Era totalmente previsível a derrubada de um helicóptero da Policia Militar do Rio de Janeiro pelos traficantes e seus “soldados” com livre acesso a armamento pesado.
Aliás, o equipamento vinha sendo utilizado de forma irresponsável e puramente como ferramenta de marketing pelas autoridades, incentivadas pela mídia, a começar pela Rede Globo, que o apresentava em programas cantando as excelências do uso dos helicópteros para “perseguir e matar” (sic) suspeitos e não para transporte, observação e monitoramento.
Tudo era uma questão de tempo, decisão ou iniciativa própria de algum comando local. A derrubada do helicóptero aconteceu agora, mas poderia ter acontecido antes.
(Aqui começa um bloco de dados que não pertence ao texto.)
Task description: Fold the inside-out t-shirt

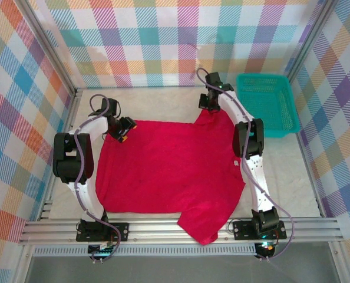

Fica a lição, mais uma, da inadequada estratégia ou falta dela para o enfrentamento da questão do narcotráfico e o combate ao crime organizado, no Rio e no resto do país.
As autoridades e o comando militar subestimaram a audácia e a capacidade dos chefes ou dos comandos locais.
Partiam do princípio que os traficantes não ousariam, pelo risco do nível de resposta da policia, derrubar um helicóptero da corporação.
O que revela que ainda existe, entre o crime e a polícia, um campo de convivência ou de suposta não beligerância, totalmente equivocado.
Para além das medidas sociais e econômicas necessárias, que estão sendo tomadas e que só terão efeitos em médio prazo, a questão do crime organizado e do narcotráfico não pode ficar na esfera do município, ainda que ele possa ter uma policia própria e deva ter.
Nem na esfera do Estado, responsável, segundo a Constituição de 1988, pela segurança publica, prevenção e repressão (funções da Polícia Militar) e pela investigação, inquérito e por ser policia judiciária (obrigações da Policia Civil).
É evidente que, mais de vinte anos depois, essa engenharia constitucional e esse desenho da organização policial não têm como enfrentar o crime e o narcotráfico.
Apesar do apoio político, financeiro, em inteligência e equipamentos, e mesmo militar, com a Forca Nacional ou mesmo com as Forças Armadas, o governo federal ainda não se convenceu plenamente de sua responsabilidade e, portanto, não tomou as medidas adequadas para cumprir com sua obrigação constitucional e administrativa de combater o narcotráfico.
Mais do que isso, não houve um convencimento da União de que, sem sua participação, não haverá um avanço nessa área.
Isso apesar do PAC (Programa de Aceleração do Crescimento), dos programas sociais, do aumento do emprego e da renda, dos avanços na educação.
São ações e medidas que teriam e mesmo que têm seu efeito em comunidades, cidades e bairros onde o crime organizado ainda de fato não substituiu o Estado.
O crime organizado envolve o contrabando de armas, o trafico de drogas, sua produção e refino, além da venda e do transporte em maior escala, sua importação e exportação, a lavagem do dinheiro, a corrupção e o trafico de influências, a captura e a cooptação, quando não mesmo a indicação e eleição de juízes, delegados, parlamentares e chefes de Executivo, bem como a montagem de empregas e o recrutamento de membros para as organizações criminosas.
É evidente que, sem um organismo nacional de direção e comando para a luta contra o crime organizado, não iremos a nenhum lugar.
Ou pior, vamos sacrificar vidas e recursos em vão. Lembrando ainda que falta também uma maior articulação e colaboração a nível internacional.
Precisamos nos convencer que o crime organizado e o narcotráfico são nacionais e que, portanto, só uma estratégia e um comando nacional podem combatê-los.
É necessário um organismo de inteligência e direção direta na luta contra o narcotráfico e o crime, ainda que tenhamos que mudar a Constituição.
É preciso uma autoridade nacional que coordene e supervisione esse enfrentamento. Devemos assumir que a questão é nacional e de responsabilidade do governo federal, em articulação com os Estados e Municípios, mas também no comando.
Caso contrário, não vamos, apesar de todo o apoio que o governo tem dado ao Rio de Janeiro e a outros Estados, avançar nesta luta, difícil e de longo prazo, contra o crime organizado.